李氏朝鮮の時代、『海東諸国紀』を記した申叔舟は「願わくは国家、日本と和を失うことなかれ」と成宗に残したとされる(邦訳版後書き;p.409)のだが、朝鮮半島では伝統的に地続きの中国によった外交が展開され、対日関係は後回しにされがちだ。
文禄・慶長の役や韓国併合がその結果なのかは定かではないが、強国に挟まれた国が無暗に対決姿勢を取らない方がよいのは確かであろう。しかし、文在寅政権は対日関係を国内世論に劣後させており、日韓請求権協定での合意事項すら守らないと言う暴挙に出ている他、協定に従って徴用工問題に関して仲裁委員会を開いて協議を行うことも返事をしないと言う方法で拒絶、さらに通商関係の協議を一切行わない方針を取ってきており、歴代政権の中でも日韓関係に配慮しない。
そんな中、大韓民国向け輸出管理の運用の見直し案が出て来て、とうとう閣議決定するに至った。韓国をホワイトリスト国*1から外すだけなので、日本の輸出企業が個別輸出許可を取れば従来通りの輸入が可能で、かつ韓国が除外されればアジアにホワイトリスト国は無いので、それで輸出入にほとんど支障がないことが分かっているのに、韓国世論は禁輸措置を食らったかのように騒いでいる*2。本当に輸入した戦略物資を密輸出でもしていたので、個別許可を取るための条件はクリア不能なのか…と思わなくもないぐらいだ。そして、どんな制度変更か熟知している韓国政府も、WTOやASEAN諸国、米国などに働きかけを行っている。アメリカは日韓の言い争いには積極関与して来なかったし、戦略物質の輸出許可の方法に関しては世界貿易機関(WTO)のルールでは各国の裁量となっているし、ASEAN諸国にホワイトリスト国はないので積極的に支持してくれるところはないと言うのもわかっているとは思うが、何かしているように見せないといけないから忙しい。そう、日本に対抗しているように見せないといけない*3。早速、日本の「ホワイト国」除外に断固とした対応取ると表明した。韓国の輸出管理が適切なものだと日本側に理解を求めていく…と言うようなメッセージではなく、かなりの喧嘩腰。

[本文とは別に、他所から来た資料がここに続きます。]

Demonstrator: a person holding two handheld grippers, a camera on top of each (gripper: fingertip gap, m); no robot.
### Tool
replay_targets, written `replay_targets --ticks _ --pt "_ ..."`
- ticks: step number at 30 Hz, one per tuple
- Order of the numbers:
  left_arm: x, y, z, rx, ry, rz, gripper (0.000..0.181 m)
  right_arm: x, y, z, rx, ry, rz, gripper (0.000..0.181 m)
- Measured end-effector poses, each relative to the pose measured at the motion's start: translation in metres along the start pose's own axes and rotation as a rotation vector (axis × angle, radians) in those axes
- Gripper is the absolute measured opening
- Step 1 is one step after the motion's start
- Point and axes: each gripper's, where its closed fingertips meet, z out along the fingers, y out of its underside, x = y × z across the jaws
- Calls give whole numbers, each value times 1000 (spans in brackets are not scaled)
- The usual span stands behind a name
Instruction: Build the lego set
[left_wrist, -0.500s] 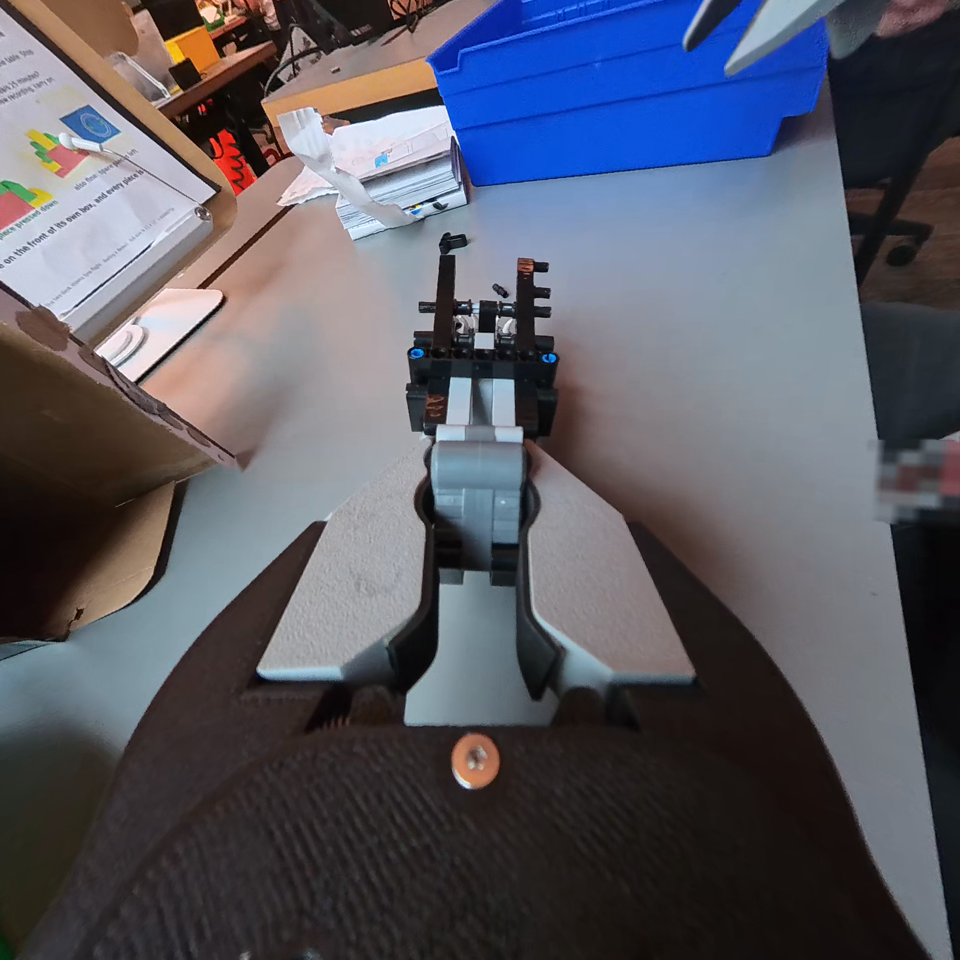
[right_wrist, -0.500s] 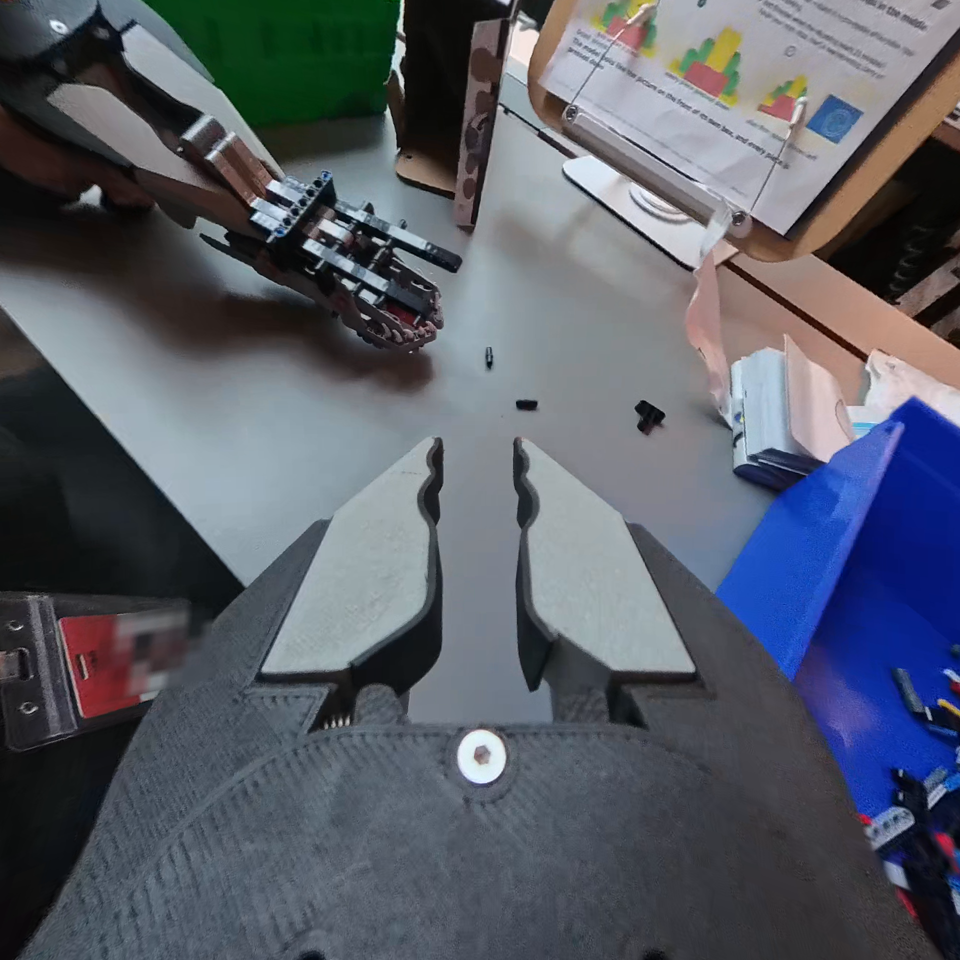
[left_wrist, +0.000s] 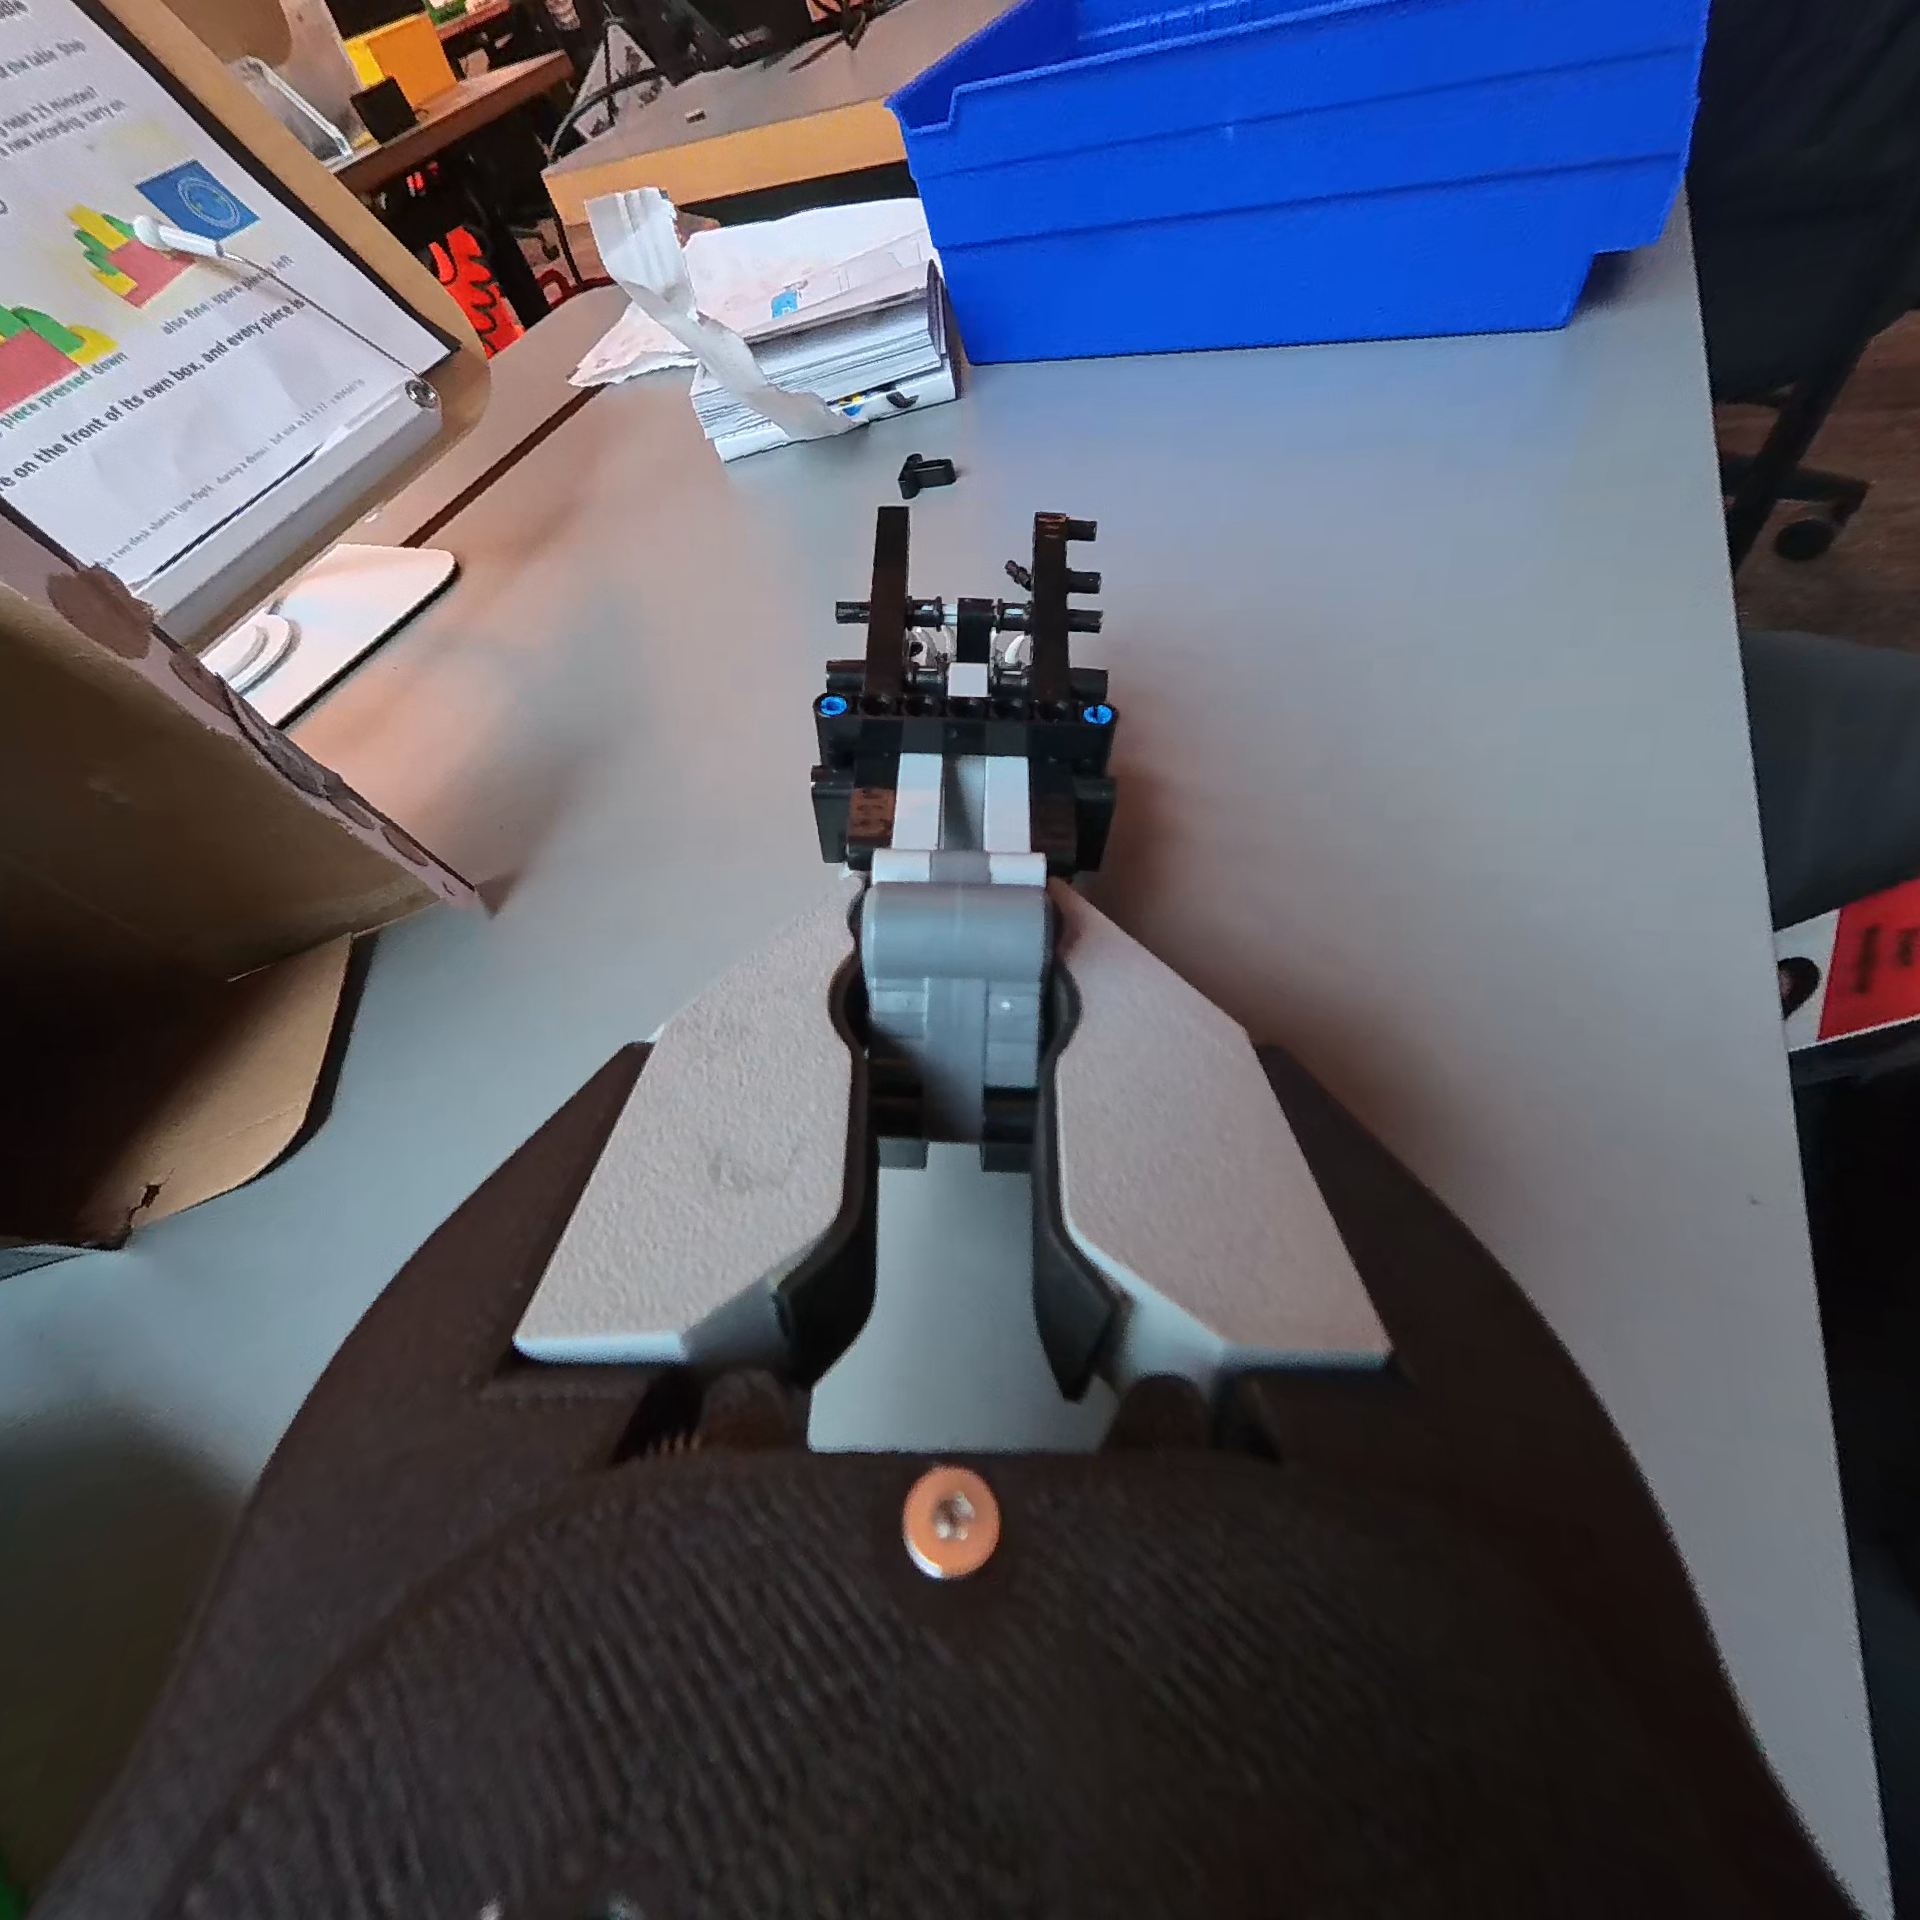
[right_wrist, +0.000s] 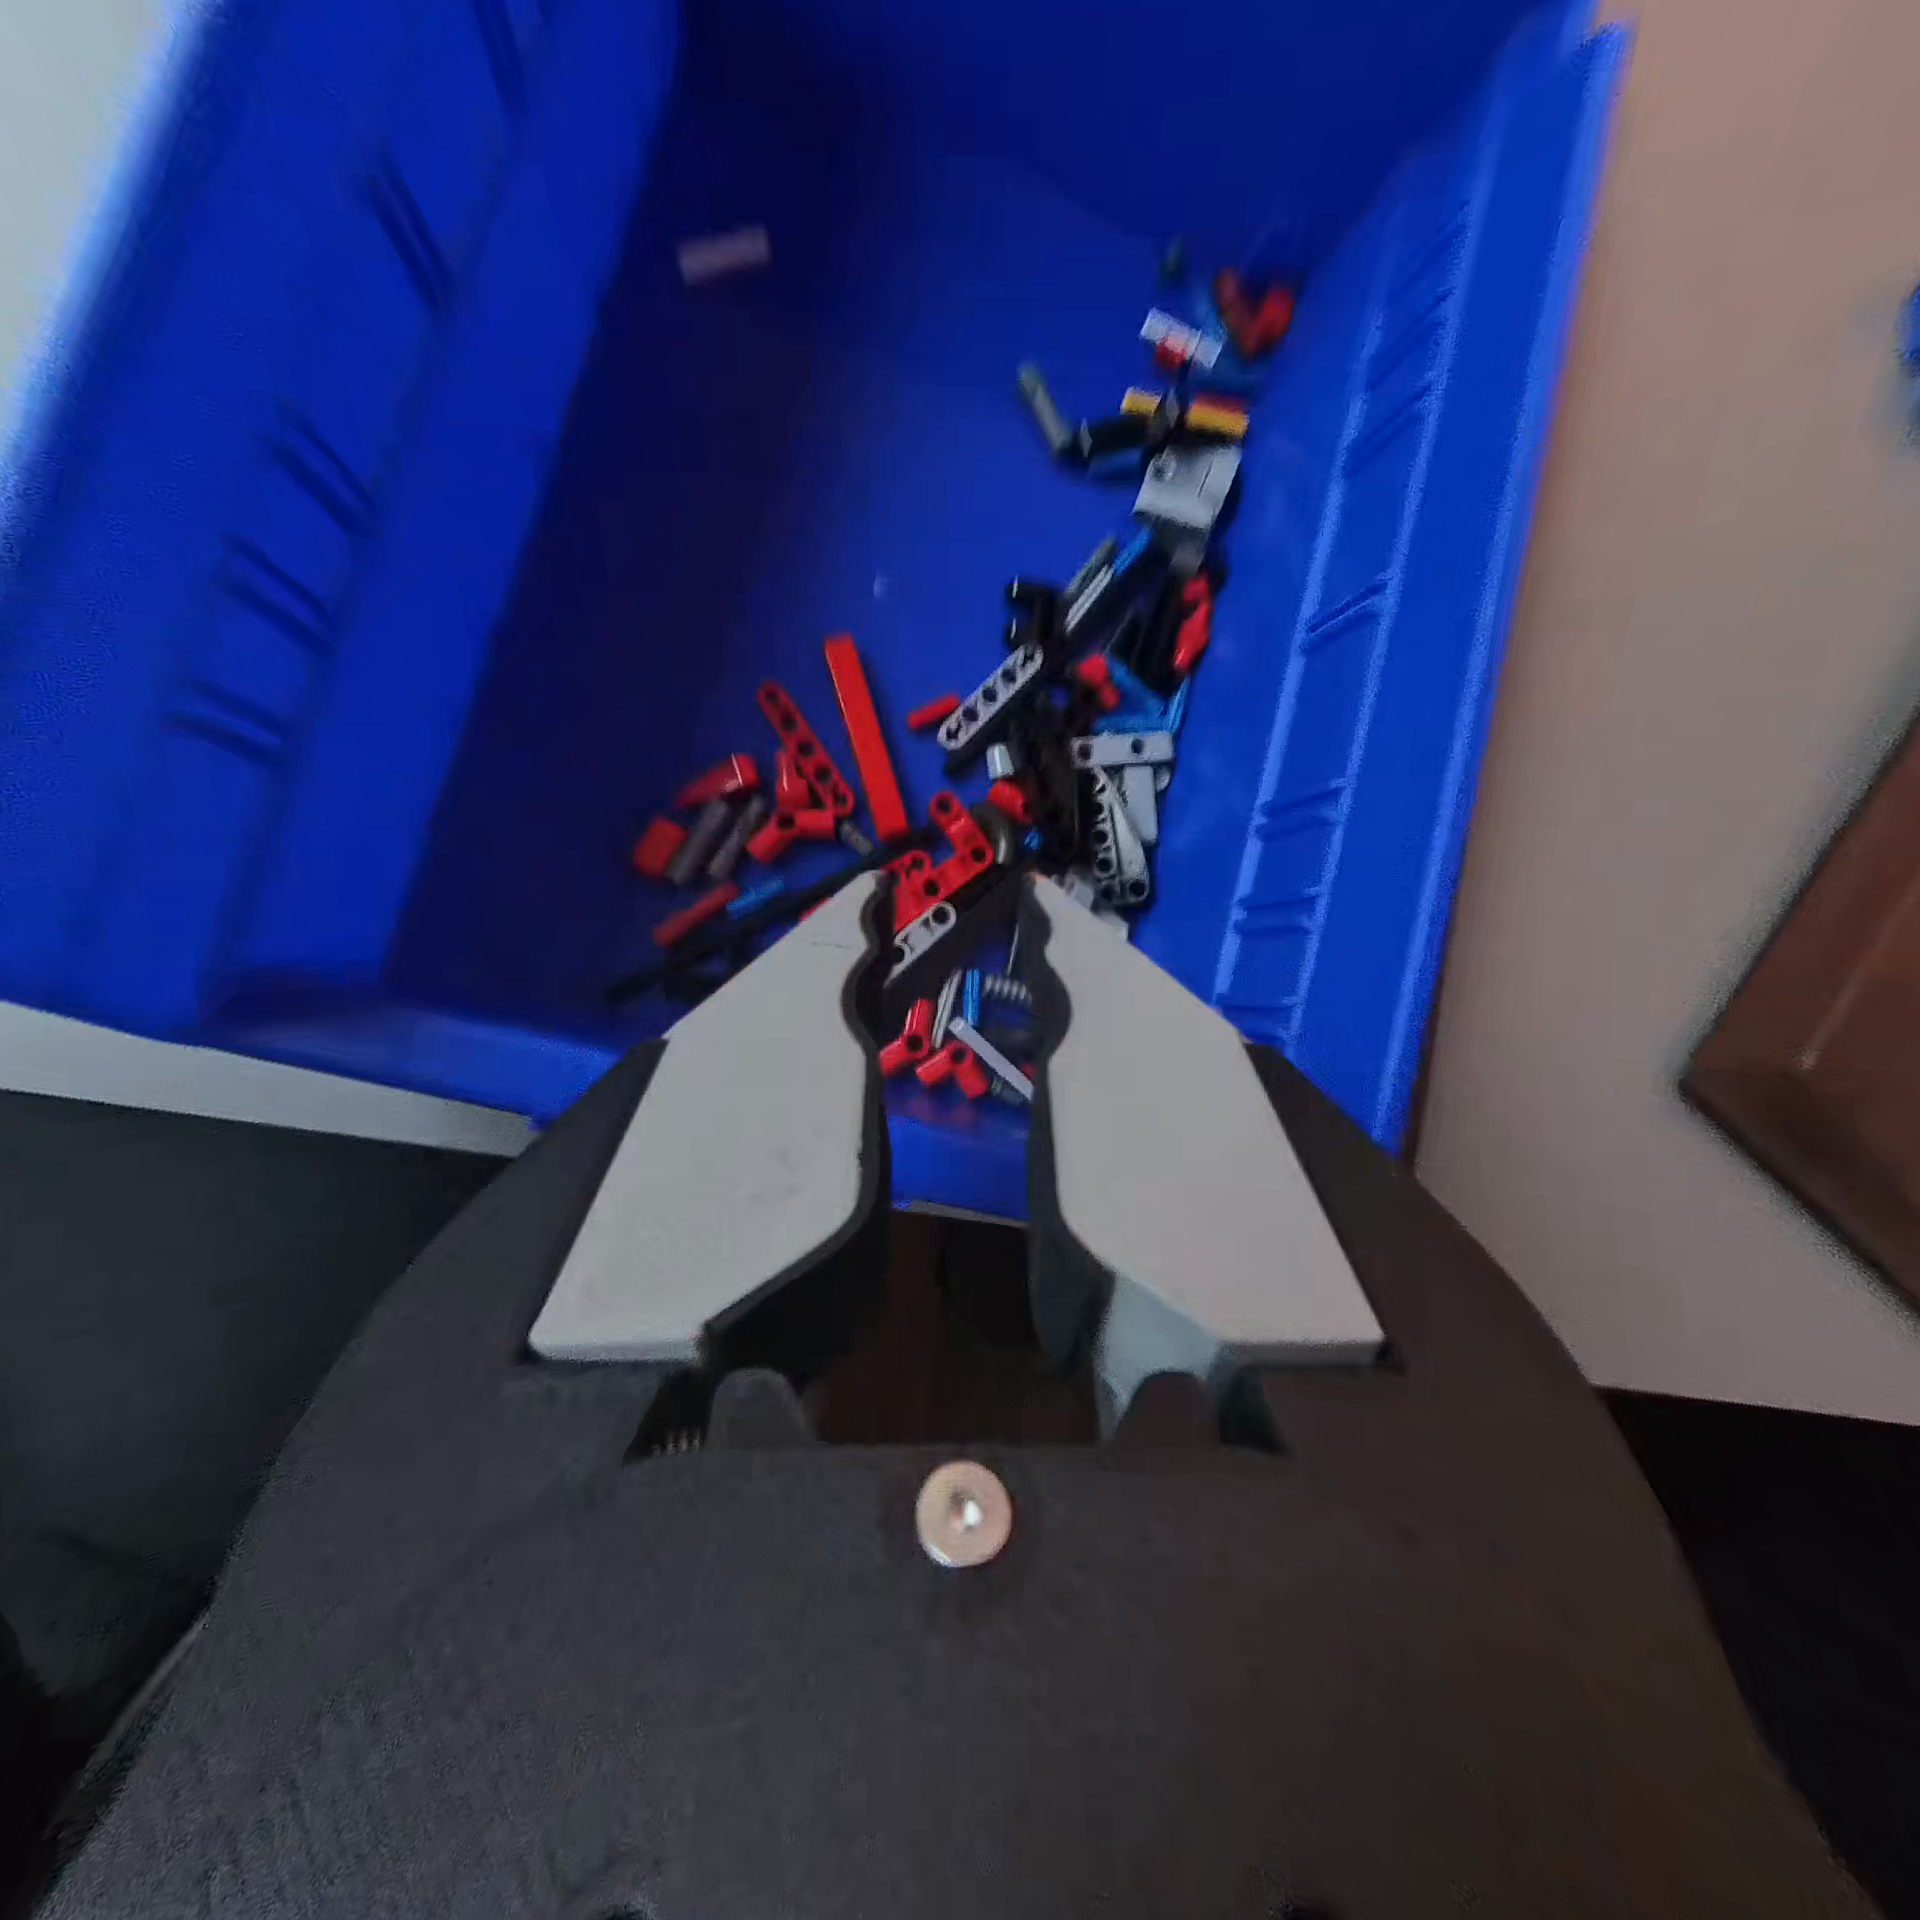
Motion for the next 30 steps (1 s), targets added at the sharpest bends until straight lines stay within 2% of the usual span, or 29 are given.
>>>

朝鮮半島の専門とする政治学者である木村幹氏は、日韓関係の重要性を認識できず、世論を変えるようなリーダーシップを持たない文在寅政権が、自ら引き起こしている日韓関係悪化の一方的な被害者として振舞い、韓国世論からの責任追及を避けているとしていた*4が、大韓民国向け輸出管理の運用の見直し案に関しても同様の振る舞いをしていると考えてよいであろう。結局、日本は国際協調路線や対米関係などもあって、韓国に実質的な影響を与えられないと高をくくっているのだと思うが、はたして文在寅政権の思惑通りいくのであろうか。韓国にとって重大な問題が生じても、その頃には文在寅氏の任期は終わっているので、韓国の行く末などどうでもよいのかも知れないが。
*12019年8月2日、輸出管理区分からホワイト国と言う名称はなくなり、4段階のグループ分けになった。
*2まだ個別輸出許可が下りた事例がないと報道されているので、落ち着かないのかも知れない(焦点:韓国半導体業界、輸出規制への対策手詰まりで前途多難 - ロイター)。
*3同時に韓国政府も日本をホワイトリストから除外することを宣言、日韓秘密軍事情報保護協定(GSOMIA)からの離脱を検討することをアナウンスした。なお、GSOMIAからの離脱は何度も検討されていることになっている。